Senior management should be extracting data using analytical reports to make better decisions. In support of continuous improvement, they should also develop and maintain a five-year plan. Without a road map in place, poor decisions could be made.
Stakeholders on the functional side, including the mountain operations manager and CMMS expert, are responsible for understanding the current process and developing advanced strategies. Without advanced methods in place, it isn’t easy to achieve a real return on investment (ROI).
Importance of a Core Team
The lack of a core team is usually the Number 1 indicator of a system in trouble. If a ski resort does not have a formal core team, who will ensure fair representation of all the user groups? Who will fairly prioritize change requests? Who will document these changes? If you don’t have a core team and rely only on one person to manage the system, you are putting the database at risk. A core team seldom has a fully implemented vision at go live, but it is still the team’s responsibility to keep that vision in view. The core team provides the glue that brings all the factions together.

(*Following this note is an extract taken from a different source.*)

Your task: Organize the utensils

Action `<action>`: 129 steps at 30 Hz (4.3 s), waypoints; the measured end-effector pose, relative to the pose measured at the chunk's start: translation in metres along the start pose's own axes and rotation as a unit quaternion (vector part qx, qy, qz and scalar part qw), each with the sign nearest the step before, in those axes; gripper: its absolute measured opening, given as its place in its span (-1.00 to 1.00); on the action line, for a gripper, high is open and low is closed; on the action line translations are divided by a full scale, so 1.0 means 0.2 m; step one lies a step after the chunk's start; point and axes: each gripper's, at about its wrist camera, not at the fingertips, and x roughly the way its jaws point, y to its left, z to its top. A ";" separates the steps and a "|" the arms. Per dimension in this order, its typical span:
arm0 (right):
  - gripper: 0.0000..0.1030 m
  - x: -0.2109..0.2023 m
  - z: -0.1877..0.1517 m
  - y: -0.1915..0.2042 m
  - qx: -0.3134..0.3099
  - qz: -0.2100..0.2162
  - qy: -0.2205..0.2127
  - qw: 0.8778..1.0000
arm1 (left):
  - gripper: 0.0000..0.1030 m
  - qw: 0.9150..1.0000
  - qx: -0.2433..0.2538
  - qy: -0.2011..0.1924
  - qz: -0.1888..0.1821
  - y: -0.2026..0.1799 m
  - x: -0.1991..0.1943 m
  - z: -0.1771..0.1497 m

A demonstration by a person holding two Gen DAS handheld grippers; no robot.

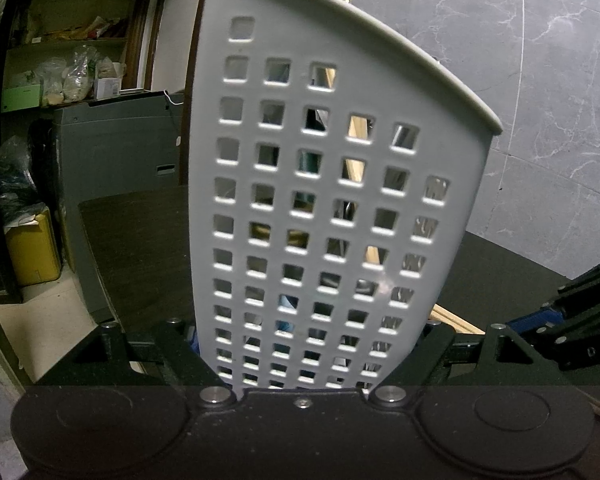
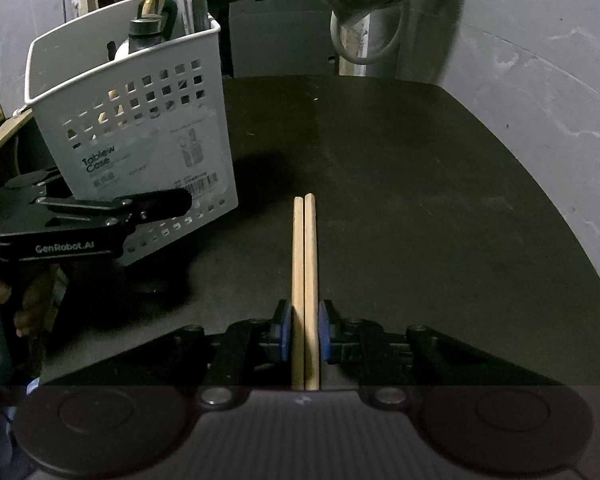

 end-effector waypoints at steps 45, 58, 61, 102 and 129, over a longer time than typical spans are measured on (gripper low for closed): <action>-0.70 0.08 0.14 0.01 0.004 -0.003 0.033 0.999 | 0.62 1.000 0.000 0.000 -0.001 0.00 0.00 0.00; -0.70 0.13 0.17 0.05 -0.002 0.011 0.028 1.000 | 0.62 1.000 -0.001 0.000 -0.002 0.00 0.01 0.00; -0.69 0.13 0.19 0.05 -0.005 0.012 0.032 0.999 | 0.62 1.000 -0.001 0.000 -0.002 0.00 0.01 0.00; -0.73 0.00 0.06 -0.23 0.168 0.118 -0.148 0.967 | 0.62 1.000 -0.004 -0.003 -0.005 0.02 0.00 -0.01; -0.72 -0.35 0.09 -0.26 0.197 0.180 -0.401 0.876 | 0.62 1.000 -0.003 -0.003 -0.005 0.01 0.00 -0.01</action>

You Don’t Know What You Don’t Know
The best advice for any organization implementing a CMMS system is to closely monitor the data as it comes in for the first 12 months post-go-live. This strategy can help improve your knowledge of the system and users’ needs. The second tip is to perform aggressive benchmarking. For example: What are other ski resorts doing for work scheduling? What techniques do they use to reduce reactive maintenance? How do they generate analytical reports? How do they track maintenance costs? How do you acquire best-practice knowledge? Benchmarking can be done in several ways:
1. Self-study, using books, magazines and online forums;
2. Visiting other ski area with a CMMS;
3. Talking to other users, such as at NSAA conventions;
4. Consultant services.
Don’t Let This Happen to You
If senior leadership continually asks about meaningful reports, there could be a problem. If maintenance trades only see the asset management system as a time entry tool, there is a problem. If the backlog is mostly unplanned, poorly prioritized, or contains inaccurate statuses, there is a problem. Once the database becomes inaccurate, it becomes overwhelmingly impossible to recover. Thus, do you fix the data or the processes first? This is obviously a bad predicament to be in and most assuredly will reduce confidence in the system. And when the data goes bad, one of two things will happen:
1. Leadership will say the product is not working and may suggest switching software.
2. Leadership will request upgrade services and then tell the upgrade team not to bother migrating data.

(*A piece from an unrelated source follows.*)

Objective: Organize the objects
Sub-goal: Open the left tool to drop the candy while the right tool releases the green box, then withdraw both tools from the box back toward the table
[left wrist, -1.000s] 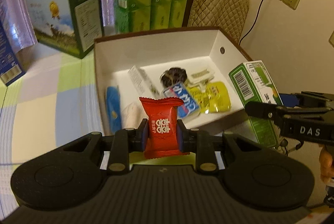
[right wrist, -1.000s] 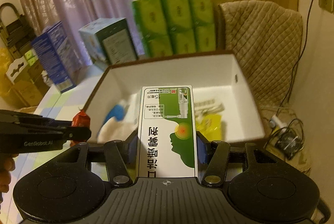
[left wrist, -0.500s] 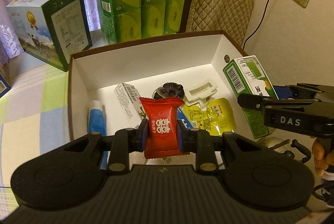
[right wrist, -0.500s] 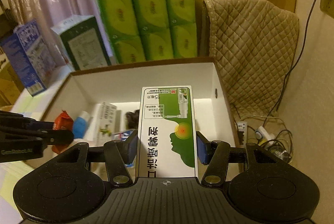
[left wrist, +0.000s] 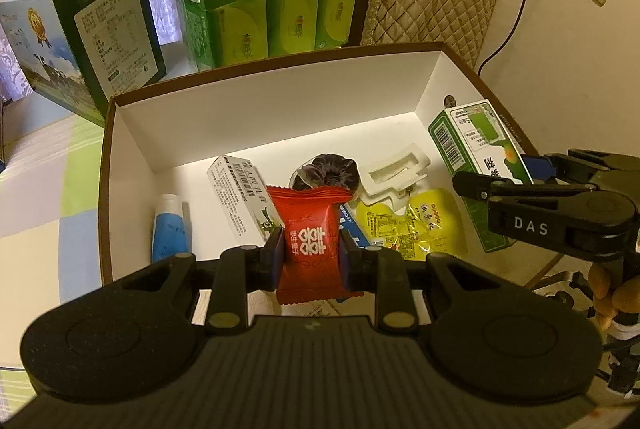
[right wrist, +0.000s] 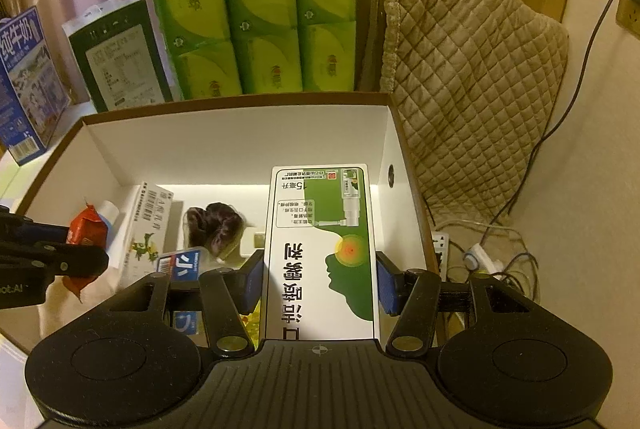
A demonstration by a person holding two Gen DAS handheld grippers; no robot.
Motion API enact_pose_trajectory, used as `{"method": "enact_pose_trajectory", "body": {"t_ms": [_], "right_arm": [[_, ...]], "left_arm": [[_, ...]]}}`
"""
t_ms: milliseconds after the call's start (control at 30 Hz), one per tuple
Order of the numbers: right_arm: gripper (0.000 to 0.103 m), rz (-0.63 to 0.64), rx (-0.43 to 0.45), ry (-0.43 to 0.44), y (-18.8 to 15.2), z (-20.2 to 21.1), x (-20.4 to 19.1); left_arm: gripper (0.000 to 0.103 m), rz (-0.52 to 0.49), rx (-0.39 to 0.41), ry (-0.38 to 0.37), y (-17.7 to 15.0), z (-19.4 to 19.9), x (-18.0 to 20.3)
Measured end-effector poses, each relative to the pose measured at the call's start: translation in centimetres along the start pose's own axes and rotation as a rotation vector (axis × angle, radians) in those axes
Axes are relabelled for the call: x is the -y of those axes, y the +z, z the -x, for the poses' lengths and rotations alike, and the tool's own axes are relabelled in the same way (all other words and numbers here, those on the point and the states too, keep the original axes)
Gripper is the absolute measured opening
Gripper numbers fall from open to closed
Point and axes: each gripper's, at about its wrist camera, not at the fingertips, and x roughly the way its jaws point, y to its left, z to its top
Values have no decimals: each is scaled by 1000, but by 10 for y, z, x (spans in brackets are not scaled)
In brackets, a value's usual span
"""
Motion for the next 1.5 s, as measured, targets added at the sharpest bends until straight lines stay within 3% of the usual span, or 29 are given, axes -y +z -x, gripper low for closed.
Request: {"method": "enact_pose_trajectory", "body": {"t_ms": [167, 300, 733, 1000, 1167, 1233, 1333, 1500], "right_arm": [[52, 28, 40, -52, 2, -5, -2], [58, 38, 36, -47, 6, -8, 0], [60, -103, 27, 56, 2, 10, 20], [61, -126, 33, 77, 2, 16, 23], [67, -135, 41, 83, 6, 17, 26], [71, -134, 41, 85, 7, 17, 27], [74, -132, 41, 84, 7, 17, 27], [78, -128, 34, 97, 7, 18, 24]], "left_arm": [[23, 2, -10, 5, 1, -5, 0], [23, 2, -18, 5, 2, -8, 1], [23, 1, -25, 11, 6, -15, 5], [26, -9, 26, 18, 27, -20, 4], [59, -15, 65, 31, 34, -15, 3], [62, -15, 65, 34, 34, -12, 2], [76, -2, 55, 43, 30, -8, -1], [86, 18, 48, 54, 23, 3, -6]]}}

So now that you know why stuff happens, don’t let it happen to you. Ten to 15 years of entering work orders shouldn’t be for naught. Similar to managing assets, anticipate problems and analyze what happened. Discover the real fault. A failure point could happen at any level in the organization, or any step in the process. And, there could be multiple points of failure. But with a strong CMMS system, you can prevent, or at least be prepared, for when “stuff happens”.